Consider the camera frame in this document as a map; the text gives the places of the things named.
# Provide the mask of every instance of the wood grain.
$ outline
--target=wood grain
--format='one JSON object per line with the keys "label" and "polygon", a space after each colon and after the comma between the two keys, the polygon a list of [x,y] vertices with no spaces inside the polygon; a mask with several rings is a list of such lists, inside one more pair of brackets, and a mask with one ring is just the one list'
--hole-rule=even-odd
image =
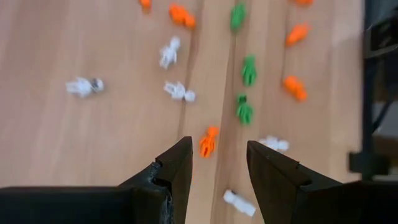
{"label": "wood grain", "polygon": [[[197,17],[191,32],[172,24],[169,4],[144,14],[132,0],[0,0],[0,186],[116,185],[182,136],[194,140],[187,223],[262,223],[222,201],[232,189],[252,201],[246,142],[271,134],[286,154],[340,181],[356,178],[346,153],[359,148],[362,1],[318,0],[310,8],[246,0],[248,16],[229,31],[234,0],[179,0]],[[308,39],[286,49],[286,33],[309,22]],[[178,63],[164,71],[159,49],[177,35]],[[242,84],[243,58],[256,55],[257,82]],[[302,79],[297,103],[280,87]],[[98,77],[106,90],[80,99],[65,82]],[[195,91],[173,101],[165,81]],[[254,122],[241,126],[235,97],[248,95]],[[209,125],[219,126],[210,159],[197,153]]]}

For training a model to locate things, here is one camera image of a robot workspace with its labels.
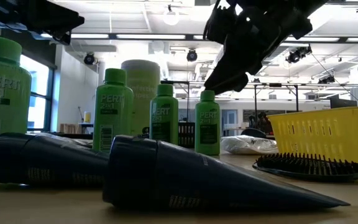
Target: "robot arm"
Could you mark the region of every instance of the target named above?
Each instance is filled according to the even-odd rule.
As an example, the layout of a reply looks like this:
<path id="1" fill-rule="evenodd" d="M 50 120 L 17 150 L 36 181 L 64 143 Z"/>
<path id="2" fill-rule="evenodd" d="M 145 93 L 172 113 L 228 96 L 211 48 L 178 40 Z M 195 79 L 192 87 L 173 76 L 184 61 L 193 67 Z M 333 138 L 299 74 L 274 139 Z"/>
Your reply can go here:
<path id="1" fill-rule="evenodd" d="M 215 94 L 241 91 L 246 72 L 255 75 L 262 62 L 289 36 L 300 39 L 313 30 L 308 17 L 329 0 L 227 0 L 209 18 L 204 39 L 224 44 L 224 55 L 205 82 Z M 237 16 L 235 6 L 243 11 Z"/>
<path id="2" fill-rule="evenodd" d="M 84 21 L 77 12 L 47 0 L 0 0 L 0 28 L 15 32 L 27 30 L 36 39 L 46 33 L 59 43 L 69 45 L 71 30 Z"/>

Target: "tabletop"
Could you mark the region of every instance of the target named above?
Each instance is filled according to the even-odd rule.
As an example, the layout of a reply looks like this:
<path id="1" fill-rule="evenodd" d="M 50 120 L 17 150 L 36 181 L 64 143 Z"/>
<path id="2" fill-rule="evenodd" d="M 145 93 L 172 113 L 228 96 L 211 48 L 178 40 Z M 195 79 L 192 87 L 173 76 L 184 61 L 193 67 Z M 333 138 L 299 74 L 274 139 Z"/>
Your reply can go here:
<path id="1" fill-rule="evenodd" d="M 252 169 L 255 156 L 223 154 L 220 160 Z M 125 212 L 102 201 L 101 190 L 35 189 L 0 184 L 1 223 L 358 223 L 358 181 L 320 184 L 286 179 L 258 171 L 281 181 L 325 194 L 351 204 L 314 212 L 241 213 L 139 213 Z"/>

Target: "security camera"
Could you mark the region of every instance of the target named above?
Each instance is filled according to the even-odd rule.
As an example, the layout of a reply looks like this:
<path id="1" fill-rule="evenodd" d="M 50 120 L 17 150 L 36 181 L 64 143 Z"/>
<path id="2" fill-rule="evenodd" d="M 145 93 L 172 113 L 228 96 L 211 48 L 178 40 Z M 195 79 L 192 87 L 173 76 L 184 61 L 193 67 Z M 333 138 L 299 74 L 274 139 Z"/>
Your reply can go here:
<path id="1" fill-rule="evenodd" d="M 187 61 L 188 62 L 195 62 L 197 60 L 197 53 L 195 49 L 190 49 L 187 53 Z"/>
<path id="2" fill-rule="evenodd" d="M 85 65 L 94 65 L 96 64 L 97 60 L 94 57 L 93 52 L 86 53 L 86 56 L 84 58 Z"/>

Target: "hair brush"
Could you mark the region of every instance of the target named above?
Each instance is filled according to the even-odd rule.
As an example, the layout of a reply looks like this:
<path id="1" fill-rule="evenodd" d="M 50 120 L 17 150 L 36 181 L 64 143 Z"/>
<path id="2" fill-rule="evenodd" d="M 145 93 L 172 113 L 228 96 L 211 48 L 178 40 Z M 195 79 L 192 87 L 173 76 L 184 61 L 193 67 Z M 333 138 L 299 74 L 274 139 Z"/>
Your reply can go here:
<path id="1" fill-rule="evenodd" d="M 320 155 L 279 153 L 261 156 L 252 166 L 271 174 L 317 182 L 352 182 L 358 179 L 358 163 L 321 159 Z"/>

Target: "bottle cap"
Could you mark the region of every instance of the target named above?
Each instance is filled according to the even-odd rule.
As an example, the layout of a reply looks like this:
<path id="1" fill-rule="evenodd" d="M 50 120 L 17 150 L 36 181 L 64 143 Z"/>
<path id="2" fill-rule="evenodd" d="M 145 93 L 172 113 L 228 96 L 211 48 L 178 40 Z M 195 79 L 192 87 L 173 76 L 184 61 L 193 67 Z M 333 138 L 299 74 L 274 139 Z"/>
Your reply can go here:
<path id="1" fill-rule="evenodd" d="M 20 63 L 22 46 L 13 40 L 0 37 L 0 58 Z"/>
<path id="2" fill-rule="evenodd" d="M 205 90 L 201 92 L 201 100 L 215 100 L 215 92 L 213 90 Z"/>
<path id="3" fill-rule="evenodd" d="M 157 96 L 173 96 L 173 86 L 170 84 L 159 84 L 157 87 Z"/>
<path id="4" fill-rule="evenodd" d="M 104 81 L 106 82 L 117 82 L 122 83 L 124 85 L 127 84 L 127 73 L 118 68 L 108 68 L 106 69 L 104 75 Z"/>
<path id="5" fill-rule="evenodd" d="M 160 75 L 160 66 L 157 63 L 148 60 L 126 60 L 121 64 L 121 69 L 125 71 L 148 71 Z"/>

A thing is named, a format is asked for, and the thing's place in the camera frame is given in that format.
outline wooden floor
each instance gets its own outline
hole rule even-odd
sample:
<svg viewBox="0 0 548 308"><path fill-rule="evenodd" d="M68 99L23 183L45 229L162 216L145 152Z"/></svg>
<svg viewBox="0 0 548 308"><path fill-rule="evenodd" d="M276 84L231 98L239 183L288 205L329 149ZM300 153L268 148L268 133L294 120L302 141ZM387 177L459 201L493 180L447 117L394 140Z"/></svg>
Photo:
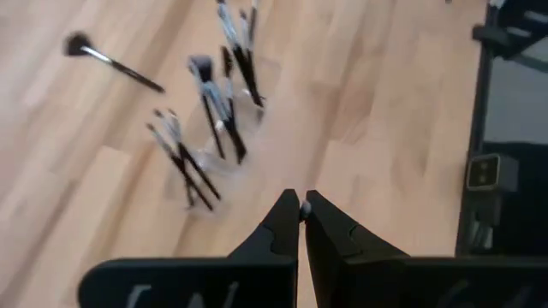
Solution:
<svg viewBox="0 0 548 308"><path fill-rule="evenodd" d="M452 255L484 13L482 0L262 0L269 107L244 165L213 176L211 216L184 210L145 123L171 107L202 146L186 61L225 43L215 1L2 0L0 307L75 307L75 284L107 258L226 255L288 187L319 189L412 255ZM76 29L167 94L63 57ZM312 307L300 254L299 305Z"/></svg>

───

▶ [EXERCISE INSTRUCTIONS] Up to and including the line with "--hole-rule=even-odd", write out the records above exactly, starting from their first line.

▶ [OUTPUT OF THE TASK]
Consider the camera frame in this document as a map; the text gives the places of the things named.
# Provide the mask of every instance of the wood grain.
$ outline
--target=wood grain
--format='one JSON object per line with the keys "label" and "polygon", a space after each colon and after the comma between the two keys, the polygon a list of [x,y] vertices with no spaces inside the polygon; a mask with several rings is a list of such lists, inside one more pair of brackets, and a mask with one ring is just the one list'
--hole-rule=even-odd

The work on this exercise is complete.